My interest in Snowdonia began in 1970 when I moved to live and work in Bangor. With the Carneddau in view from my living room window, and far too much of a temptation to resist, I soon became a voluntary warden in the Snowdonia National Park. It was here in Snowdonia that I learned and then honed the crafts and skills of hillwalking, building a foundation of experience on which my career (and survival) has rested. My first book was The Summits of Snowdonia, published in 1984, which was followed a year later by The Mountains of Wales, which took me a little further afield.

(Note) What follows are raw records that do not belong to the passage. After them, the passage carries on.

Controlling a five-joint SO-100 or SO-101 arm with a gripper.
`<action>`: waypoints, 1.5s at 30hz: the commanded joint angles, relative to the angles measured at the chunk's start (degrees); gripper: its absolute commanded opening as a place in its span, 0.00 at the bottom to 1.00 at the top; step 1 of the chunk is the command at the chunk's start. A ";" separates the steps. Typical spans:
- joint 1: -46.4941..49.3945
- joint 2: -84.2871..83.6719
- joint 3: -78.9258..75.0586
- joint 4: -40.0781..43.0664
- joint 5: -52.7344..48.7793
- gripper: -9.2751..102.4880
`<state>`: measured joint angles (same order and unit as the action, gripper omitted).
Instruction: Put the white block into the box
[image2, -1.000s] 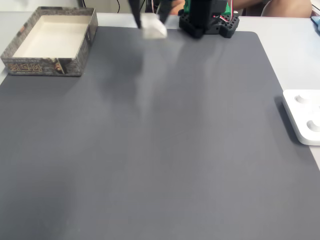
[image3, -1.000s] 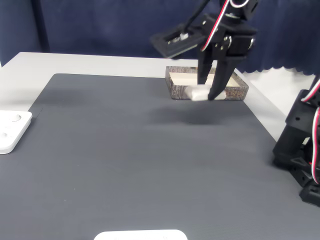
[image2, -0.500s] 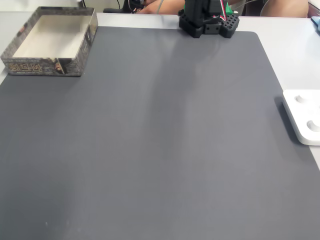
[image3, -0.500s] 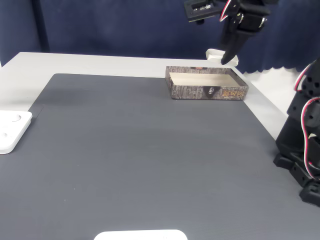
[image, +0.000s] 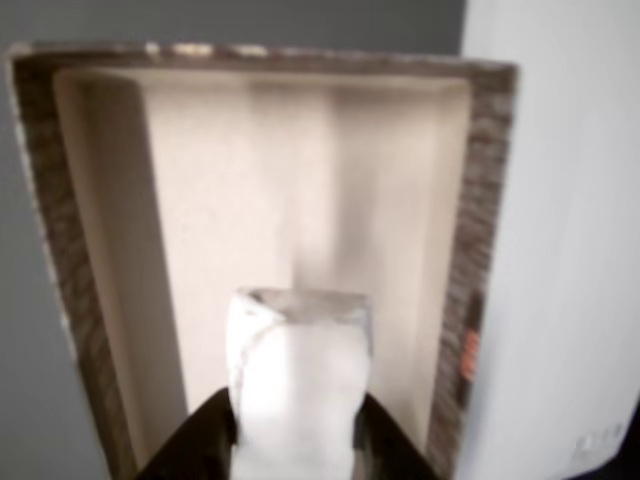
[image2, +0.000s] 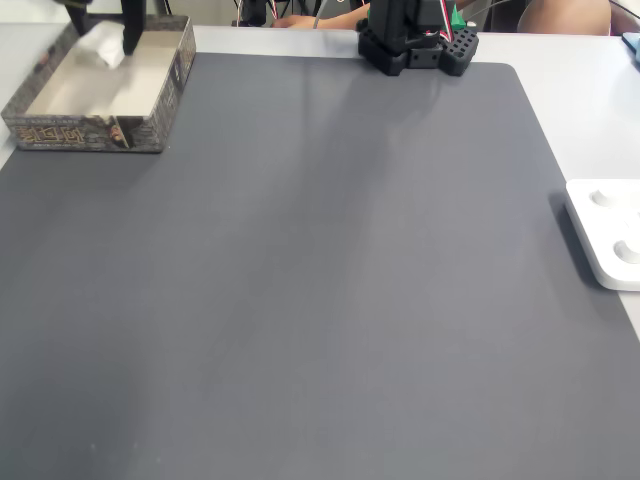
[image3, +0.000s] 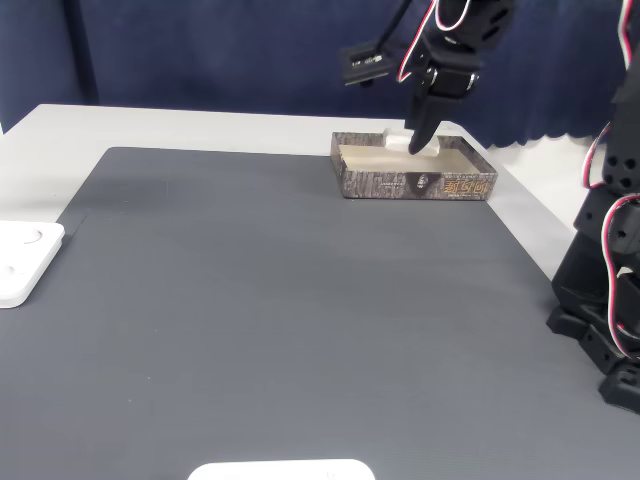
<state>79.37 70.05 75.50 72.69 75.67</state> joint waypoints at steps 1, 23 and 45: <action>-1.41 -0.09 -5.27 -0.70 -0.79 0.07; -2.46 -6.86 -17.67 10.55 -3.87 0.07; 3.52 -16.96 -26.10 13.80 8.09 0.07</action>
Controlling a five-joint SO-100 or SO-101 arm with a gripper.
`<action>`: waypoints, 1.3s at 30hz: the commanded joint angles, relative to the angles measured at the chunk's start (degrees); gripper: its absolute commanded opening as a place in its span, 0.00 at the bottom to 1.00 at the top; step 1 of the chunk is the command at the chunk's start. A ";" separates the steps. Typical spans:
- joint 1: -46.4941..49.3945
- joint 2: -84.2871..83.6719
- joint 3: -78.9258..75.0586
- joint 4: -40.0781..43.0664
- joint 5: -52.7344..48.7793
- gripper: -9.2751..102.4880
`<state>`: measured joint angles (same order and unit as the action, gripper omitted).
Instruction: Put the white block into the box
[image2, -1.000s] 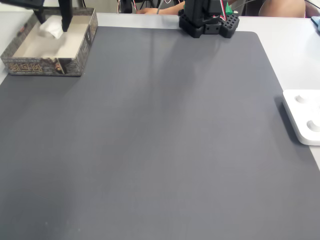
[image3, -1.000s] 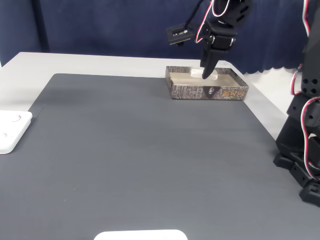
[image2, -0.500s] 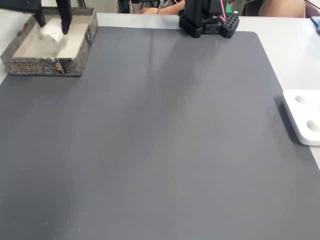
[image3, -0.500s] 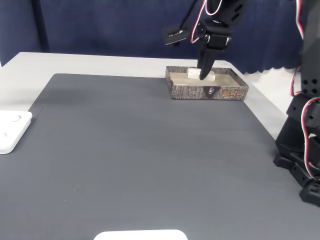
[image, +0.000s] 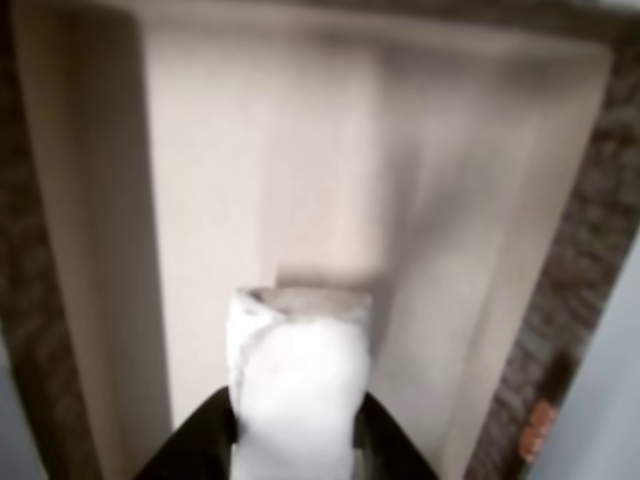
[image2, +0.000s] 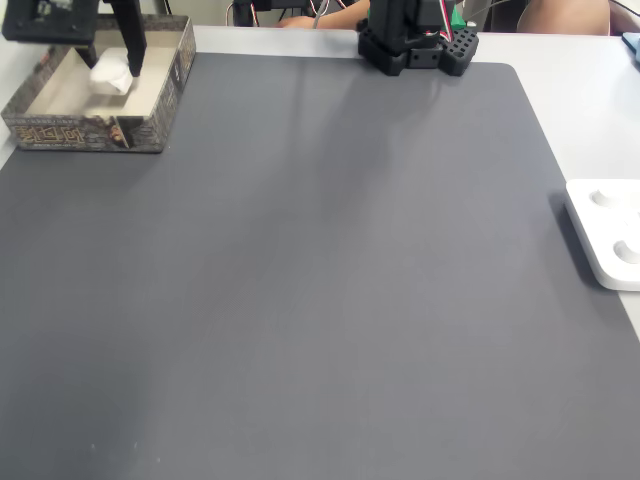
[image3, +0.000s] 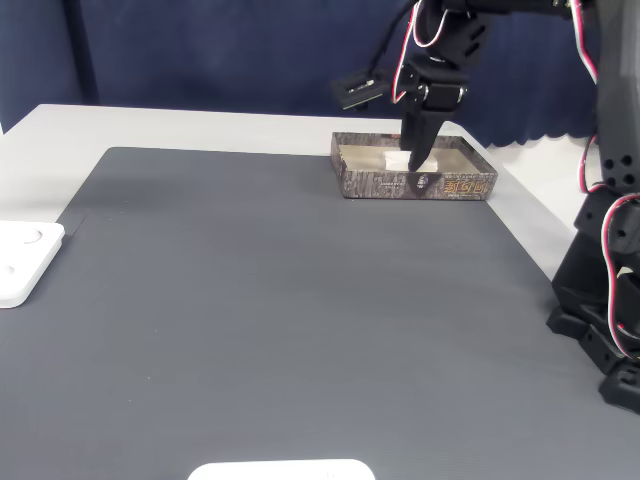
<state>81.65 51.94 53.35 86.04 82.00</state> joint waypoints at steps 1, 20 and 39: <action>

These days, based back in Lancashire, I am a full-time writer and photographer specialising in the outdoors and travel in the UK, Australia, Ireland, France, Madeira and the Azores, which is quite enough to be going on with. I like to get into the culture of the countries I visit, and when I’m walking and writing new guidebooks, the history of the place and its people are important facets, helping me to understand how landscapes were shaped by man, as well as geologically. Never having had the chance to go to university – in the early 1960s, that wasn’t for miners’ sons – I am also proud to have obtained a Masters Degree with Distinction in Lake District Studies from the University of Lancaster.

Now, almost 40 years since those first faltering steps on Welsh rock, I have been fortunate to be able to return to walk the mountains and valleys of North Wales anew, seeing them with more experienced eyes, and understanding, as much as any Englishman can, the role they have played in the lives and culture of the Welsh people.